MARNEY, Sir John (by 1485-1525), of Layer Marney, Essex and London.

Published in The History of Parliament: the House of Commons 1509-1558, ed. S.T. Bindoff, 1982
Available from Boydell and Brewer

Constituency

Dates

Family and Education

b. by 1485, s. of Henry Marney, 1st Baron Marny by Thomasin, da. of Sir John Arundell of Lanherne, Cornw. educ. L. Inn, adm. 10 Mar. 1499. m. (1) settlement 12 July 1510, Christian (d. 6 Aug. 1517), da. of Sir Roger Newburgh of East Lulworth, Dorset, 2da.; (2) settlement 19 Oct. 1518, Bridget, da. of Sir William Waldegrave of Smallbridge, Suff., wid. of William Findern of Little Horkesley, Essex. Kntd. 25 Sept. 1513; suc. fa. as 2nd Baron Marny 24 May 1523.2

Offices Held

Esquire of the body by 1509, knight by 1514; keeper, Rochester castle, Kent 18 May 1509; steward, duchy of Lancaster, Higham Ferrers, Northants. 21 June 1509-27 May 1523, (with fa.) Essex, Herts. and Mdx. 30 May 1514-23; j.p.

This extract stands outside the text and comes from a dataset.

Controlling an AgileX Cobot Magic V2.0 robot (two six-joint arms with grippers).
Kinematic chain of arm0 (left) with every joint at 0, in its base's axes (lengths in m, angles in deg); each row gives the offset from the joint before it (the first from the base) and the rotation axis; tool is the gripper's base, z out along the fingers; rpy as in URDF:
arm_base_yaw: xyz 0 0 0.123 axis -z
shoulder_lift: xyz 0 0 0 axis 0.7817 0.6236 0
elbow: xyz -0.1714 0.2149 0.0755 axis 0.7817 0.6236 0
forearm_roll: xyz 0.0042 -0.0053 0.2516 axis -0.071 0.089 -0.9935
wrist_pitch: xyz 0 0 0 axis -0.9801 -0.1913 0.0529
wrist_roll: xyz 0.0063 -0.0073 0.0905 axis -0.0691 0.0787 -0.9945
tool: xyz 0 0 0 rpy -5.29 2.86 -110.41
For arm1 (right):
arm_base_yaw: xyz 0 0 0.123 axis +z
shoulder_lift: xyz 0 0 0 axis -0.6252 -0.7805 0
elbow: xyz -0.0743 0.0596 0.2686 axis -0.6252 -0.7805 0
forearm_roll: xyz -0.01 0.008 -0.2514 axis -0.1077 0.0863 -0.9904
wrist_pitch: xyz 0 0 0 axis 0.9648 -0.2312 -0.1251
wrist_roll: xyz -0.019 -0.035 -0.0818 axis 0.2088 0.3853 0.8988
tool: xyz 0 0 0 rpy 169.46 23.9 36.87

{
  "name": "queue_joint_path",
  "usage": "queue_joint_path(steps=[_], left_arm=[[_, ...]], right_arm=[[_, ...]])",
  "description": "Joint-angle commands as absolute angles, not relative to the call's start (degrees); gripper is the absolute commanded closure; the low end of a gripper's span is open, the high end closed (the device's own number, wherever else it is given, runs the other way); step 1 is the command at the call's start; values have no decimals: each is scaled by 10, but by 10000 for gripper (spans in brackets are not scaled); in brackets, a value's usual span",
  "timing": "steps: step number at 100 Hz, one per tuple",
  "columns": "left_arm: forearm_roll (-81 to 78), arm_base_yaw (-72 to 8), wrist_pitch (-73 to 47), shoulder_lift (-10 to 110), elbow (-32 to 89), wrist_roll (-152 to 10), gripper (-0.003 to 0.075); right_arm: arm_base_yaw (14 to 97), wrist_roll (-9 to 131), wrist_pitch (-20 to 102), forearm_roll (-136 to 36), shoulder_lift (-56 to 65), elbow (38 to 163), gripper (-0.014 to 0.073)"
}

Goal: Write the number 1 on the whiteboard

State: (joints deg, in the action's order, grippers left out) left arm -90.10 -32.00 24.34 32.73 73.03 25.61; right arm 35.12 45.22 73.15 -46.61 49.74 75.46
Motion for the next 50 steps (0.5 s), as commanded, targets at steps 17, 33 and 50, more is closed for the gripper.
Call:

Dorset 1511-14, Essex 1512-d.; commr. subsidy, Essex 1512, 1514, 1515, 1523, 1524; other commissions, Essex 1512-d.; bailiff, Rochford hundred, Essex by 1523-d.3

Biography

John Marney’s father promoted his career and married him to a Dorset heiress but he was to make little mark during his comparatively short life. Early brought on to two county benches, he served under his father in the French campaign of 1513 and was present at Henry VIII’s meetings with the French King and the Emperor at the Field of Cloth of Gold, Gravelines and Canterbury. Although he is known to have sat only in the Parliament of 1523, he had probably done so in one or more before that time. In 1523 he may well have been one of the knights for Essex, as his father had doubtless been before elevation to the Lords and as his brother-in-law Thomas Bonham was to be six years later. His presence in that Parliament is attested by an incident reported by William Roper. During its first session Wolsey came into the House and demanded agreement to the subsidy; when his speech met with silence he turned to Marney with the question ‘How say you, Mr. Marney?’ but received no reply. After his father’s death during the first prorogation Marney sat in the Lords but no trace has been found of a by-election to fill the vacancy in the Commons. Marney secured a private Act (14 and 15 Hen. VIII, c.27) during this session renewing the grant of the borough of Buckingham made to his father after the attainder of the 3rd Duke of Buckingham. Marney was to survive his father by less than two years, dying on 27 Apr. 1525. By a will made on the previous 10 Mar. he had asked for burial at Layer Marney in a tomb to be erected for the purpose and with masses for his soul, and had provided for his wife, daughters and kinsmen. The will, with two codicils added early in April, was proved in June, the executors including his brothers-in-law Sir Edmund Bedingfield and Thomas Bonham and Bishop Tunstall of London. The wardships of his daughters Catherine and Elizabeth, aged ten and eight, were acquired by the 3rd Duke of Norfolk and Robert Radcliffe, 10th Lord Fitzwalter, even while he lay ‘drawing the draughts of death’.4

Ref Volumes: 1509-1558

Author: M. K. Dale

Notes

  • 1. Did not serve for the full duration of the Parliament; Roper, Life of More (EETS cxcvii), 18.
  • 2. Date of birth estimated from education. CP; C142/44/92.
  • 3. LP Hen. VIII, i-iv; Somerville, Duchy, i. 587, 606; Statutes, iii. 84, 115, 169.
  • 4. Elton, Tudor Rev. in Govt. 54, 63, 122; Studies in Tudor and Stuart Pol. and Govt. 118, 318; C. G. Cruickshank, Army Royal, 34, 45, 47, 107; Eng. Occupation of Tournai, 87 LP Hen. VIII, ii-iv; Roper, 18; C142/40/7-11; 43/6, 13; 44/92-93; PCC 35 Bodfelde; Trans. Essex Arch. Soc. iv. 148-63; RCHM Essex, iii. 157; Pevsner and Radcliffe, Essex, 263.